Lines that include the string "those" are the ones to copy from the entries below.
### Records to process ###
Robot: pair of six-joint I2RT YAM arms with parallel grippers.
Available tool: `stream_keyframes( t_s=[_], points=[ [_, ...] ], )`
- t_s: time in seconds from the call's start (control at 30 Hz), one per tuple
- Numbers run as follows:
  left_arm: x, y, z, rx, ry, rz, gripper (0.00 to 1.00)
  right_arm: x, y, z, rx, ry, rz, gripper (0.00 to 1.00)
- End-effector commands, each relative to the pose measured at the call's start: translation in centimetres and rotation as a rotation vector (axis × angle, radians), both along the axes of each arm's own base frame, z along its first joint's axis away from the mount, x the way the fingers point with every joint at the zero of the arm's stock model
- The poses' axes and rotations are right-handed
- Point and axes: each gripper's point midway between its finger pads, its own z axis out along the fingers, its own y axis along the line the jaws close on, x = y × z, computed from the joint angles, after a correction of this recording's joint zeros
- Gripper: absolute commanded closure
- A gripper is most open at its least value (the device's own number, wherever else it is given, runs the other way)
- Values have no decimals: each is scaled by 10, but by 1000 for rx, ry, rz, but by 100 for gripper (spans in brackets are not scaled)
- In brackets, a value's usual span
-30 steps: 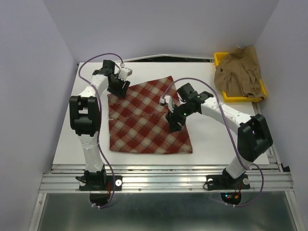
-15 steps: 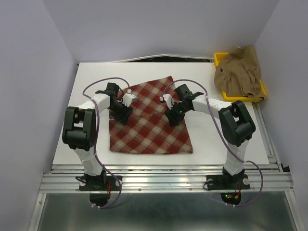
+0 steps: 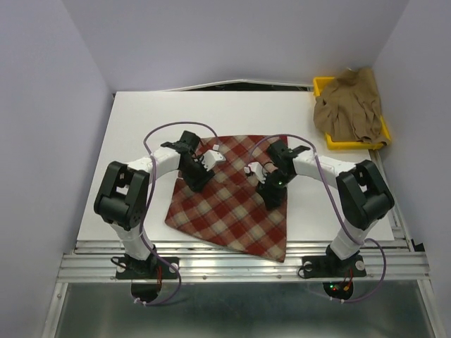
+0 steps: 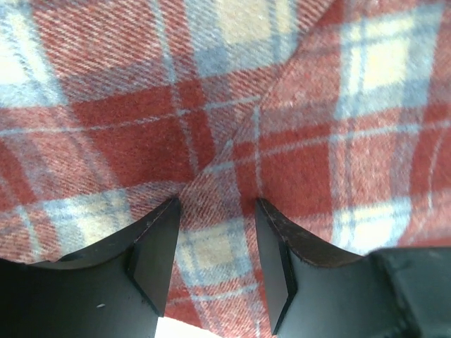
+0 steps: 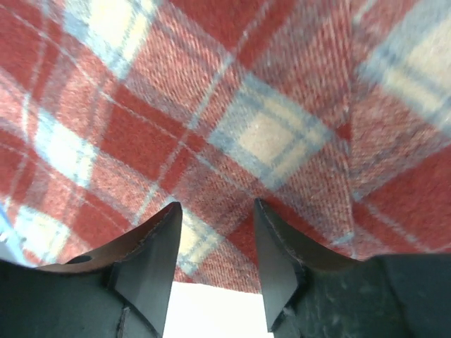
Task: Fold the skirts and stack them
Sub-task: Flatten the skirt out, then fold the skirt
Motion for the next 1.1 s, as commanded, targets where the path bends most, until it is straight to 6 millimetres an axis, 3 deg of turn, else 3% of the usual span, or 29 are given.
stream_keyframes(
  t_s=[0.0,0.1,0.13,0.23,0.27,0.33,0.37,0.43,0.47,0.5,0.53,0.57,0.63,0.67,0.83,0.9,0.97,1.07],
  points=[
    [-44,-12,9,-87,148,-104,43,-4,2,38,50,-21,48,48],
    [-38,-18,40,-137,112,-140,42,22,8,68,128,-76,13,41],
    [-29,-23,60,-169,65,-154,40,43,13,88,162,-134,-4,39],
    [1,-22,92,-219,-33,-123,39,105,5,121,223,-253,-117,36],
    [23,-19,111,-238,-97,-86,39,131,-7,128,234,-292,-191,36],
    [52,-17,125,-272,-154,-12,39,170,-17,144,244,-369,-246,37],
    [73,-11,141,-295,-203,28,39,193,-30,133,218,-384,-293,39],
    [97,-8,142,-317,-215,80,39,219,-39,131,206,-426,-317,43],
    [118,-8,155,-337,-262,125,40,236,-42,129,205,-444,-329,45],
    [130,-5,156,-339,-272,150,41,250,-45,130,211,-477,-339,46],
    [143,-1,144,-334,-252,178,43,259,-48,129,213,-492,-345,46],
    [159,0,155,-345,-284,198,44,272,-53,135,215,-532,-343,47],
    [176,2,141,-344,-260,218,46,287,-58,118,192,-541,-326,48],
    [186,2,148,-350,-284,221,46,291,-58,114,186,-542,-321,48],
    [209,3,122,-347,-258,254,47,319,-71,86,162,-570,-328,48],
    [214,2,100,-337,-224,264,47,320,-70,57,149,-530,-312,48],
    [214,3,88,-328,-206,269,47,317,-71,41,133,-518,-280,48],
    [215,7,68,-298,-187,280,46,301,-75,10,106,-468,-240,48]
  ],
)
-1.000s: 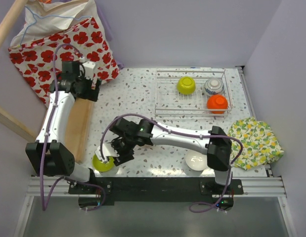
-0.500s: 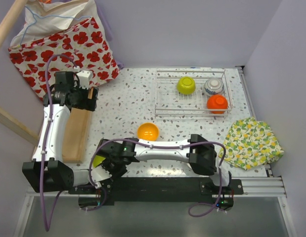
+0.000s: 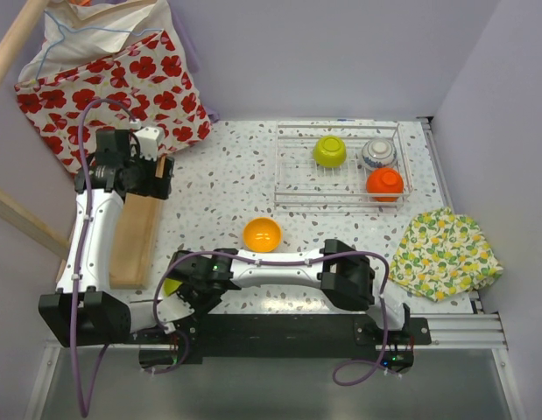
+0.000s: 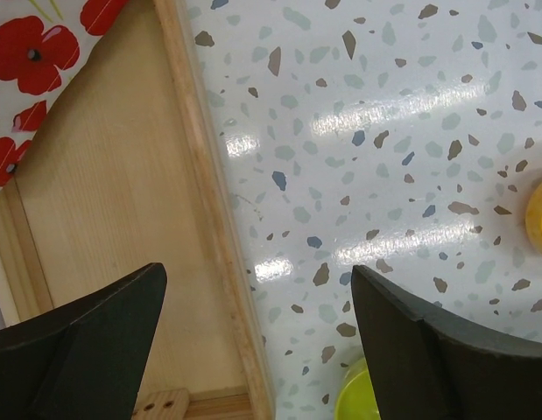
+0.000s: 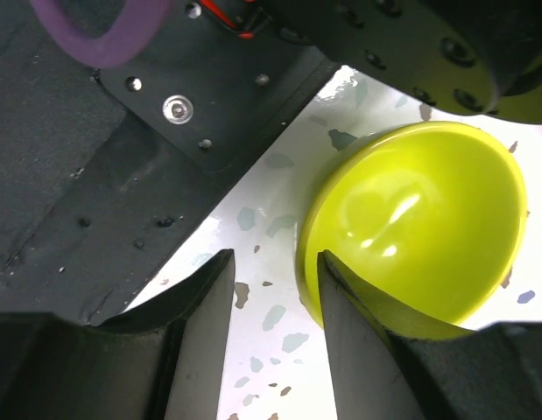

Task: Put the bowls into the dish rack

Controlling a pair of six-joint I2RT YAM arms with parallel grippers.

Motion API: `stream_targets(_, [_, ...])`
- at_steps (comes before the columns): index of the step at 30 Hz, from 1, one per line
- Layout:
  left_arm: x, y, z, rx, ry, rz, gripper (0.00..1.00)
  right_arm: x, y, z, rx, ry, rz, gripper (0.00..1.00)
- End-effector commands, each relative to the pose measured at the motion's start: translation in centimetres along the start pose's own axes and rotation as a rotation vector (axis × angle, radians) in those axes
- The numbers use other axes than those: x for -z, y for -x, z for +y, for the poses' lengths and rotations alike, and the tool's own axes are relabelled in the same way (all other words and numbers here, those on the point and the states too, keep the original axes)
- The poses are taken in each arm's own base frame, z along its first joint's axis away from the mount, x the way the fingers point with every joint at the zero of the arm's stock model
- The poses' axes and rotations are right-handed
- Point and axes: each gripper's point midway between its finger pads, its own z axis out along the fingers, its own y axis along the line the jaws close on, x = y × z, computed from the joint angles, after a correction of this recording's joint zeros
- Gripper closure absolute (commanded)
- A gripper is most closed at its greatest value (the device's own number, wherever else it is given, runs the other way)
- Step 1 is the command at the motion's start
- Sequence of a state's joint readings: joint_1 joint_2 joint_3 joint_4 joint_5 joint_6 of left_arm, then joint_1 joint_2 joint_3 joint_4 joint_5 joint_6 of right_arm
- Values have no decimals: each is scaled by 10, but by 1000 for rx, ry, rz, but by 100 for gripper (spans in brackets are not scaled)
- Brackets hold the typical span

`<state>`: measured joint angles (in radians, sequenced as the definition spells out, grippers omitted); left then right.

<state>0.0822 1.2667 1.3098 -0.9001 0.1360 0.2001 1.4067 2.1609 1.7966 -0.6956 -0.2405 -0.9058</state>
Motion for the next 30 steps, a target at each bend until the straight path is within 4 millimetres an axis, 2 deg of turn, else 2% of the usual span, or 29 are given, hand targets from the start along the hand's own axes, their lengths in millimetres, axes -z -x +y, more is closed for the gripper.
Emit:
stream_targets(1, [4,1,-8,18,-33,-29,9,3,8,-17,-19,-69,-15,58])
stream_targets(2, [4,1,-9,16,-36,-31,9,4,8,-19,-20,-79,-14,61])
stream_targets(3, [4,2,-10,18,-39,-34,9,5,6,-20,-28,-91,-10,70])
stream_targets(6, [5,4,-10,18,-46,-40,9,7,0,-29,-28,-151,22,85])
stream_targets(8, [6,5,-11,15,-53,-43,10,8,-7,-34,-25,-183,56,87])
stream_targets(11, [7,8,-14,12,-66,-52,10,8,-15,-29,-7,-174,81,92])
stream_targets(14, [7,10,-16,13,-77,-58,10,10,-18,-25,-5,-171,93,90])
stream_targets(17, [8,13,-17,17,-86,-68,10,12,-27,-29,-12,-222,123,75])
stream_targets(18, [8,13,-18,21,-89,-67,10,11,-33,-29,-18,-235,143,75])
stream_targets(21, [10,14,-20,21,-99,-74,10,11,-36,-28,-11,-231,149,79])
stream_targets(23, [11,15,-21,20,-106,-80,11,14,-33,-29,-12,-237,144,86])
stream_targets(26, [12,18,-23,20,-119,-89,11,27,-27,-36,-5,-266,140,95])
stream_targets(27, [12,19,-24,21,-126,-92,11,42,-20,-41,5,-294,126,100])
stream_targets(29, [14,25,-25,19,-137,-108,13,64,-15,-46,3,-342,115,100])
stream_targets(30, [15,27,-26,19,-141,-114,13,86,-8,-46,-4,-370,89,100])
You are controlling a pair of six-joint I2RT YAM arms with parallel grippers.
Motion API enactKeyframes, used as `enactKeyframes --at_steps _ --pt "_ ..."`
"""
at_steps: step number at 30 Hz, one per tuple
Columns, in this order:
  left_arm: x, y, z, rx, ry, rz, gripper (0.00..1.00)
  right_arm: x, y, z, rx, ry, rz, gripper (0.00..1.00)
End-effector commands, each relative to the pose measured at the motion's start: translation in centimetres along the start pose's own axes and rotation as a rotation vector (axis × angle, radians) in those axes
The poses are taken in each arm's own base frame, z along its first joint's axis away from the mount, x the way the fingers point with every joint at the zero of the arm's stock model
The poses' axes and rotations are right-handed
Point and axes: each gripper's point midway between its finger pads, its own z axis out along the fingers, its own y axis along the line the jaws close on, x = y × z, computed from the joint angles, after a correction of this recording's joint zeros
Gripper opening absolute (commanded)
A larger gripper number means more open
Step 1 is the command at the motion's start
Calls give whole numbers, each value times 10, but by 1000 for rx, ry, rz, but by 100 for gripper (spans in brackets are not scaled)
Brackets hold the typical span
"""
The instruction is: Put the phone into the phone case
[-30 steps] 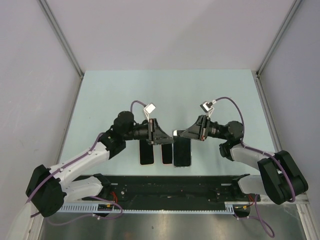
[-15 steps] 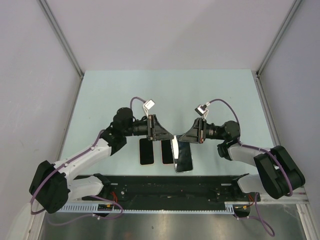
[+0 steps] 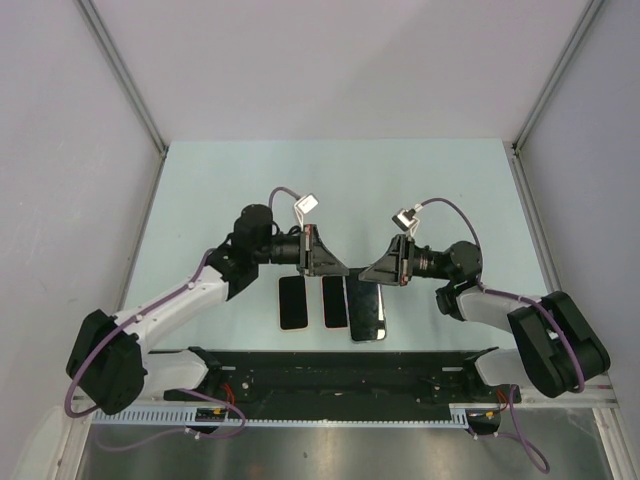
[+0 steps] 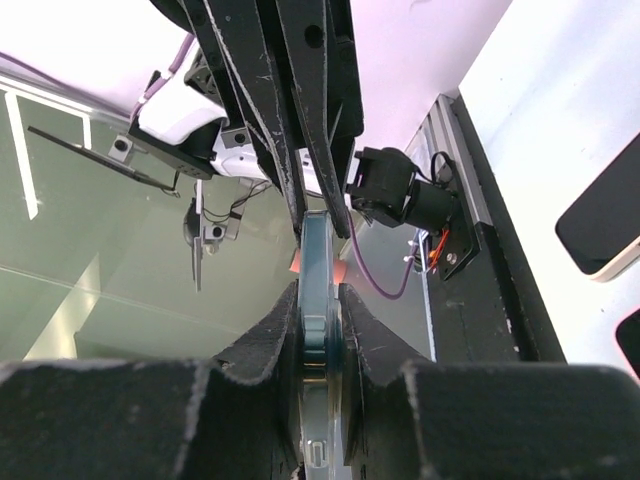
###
=== Task output ===
- End-effector commands, each relative to the pose measured at the motion's start: translation in centimetres along the start pose's own axes and rotation as a rotation vector (axis × angle, radians) in those axes
- The numbers use other axes than those: x for -z, y for -x, z for +y, for the poses' lengths and rotations alike, and the tool's own axes are relabelled in the same way (all other words and numbers here, those on the point and the states too, keep the original axes)
End-effector commands, each relative to the pose measured at the motion's start: translation in centimetres along the start pose's own axes and rotation as a rotation vector (axis × angle, radians) in those axes

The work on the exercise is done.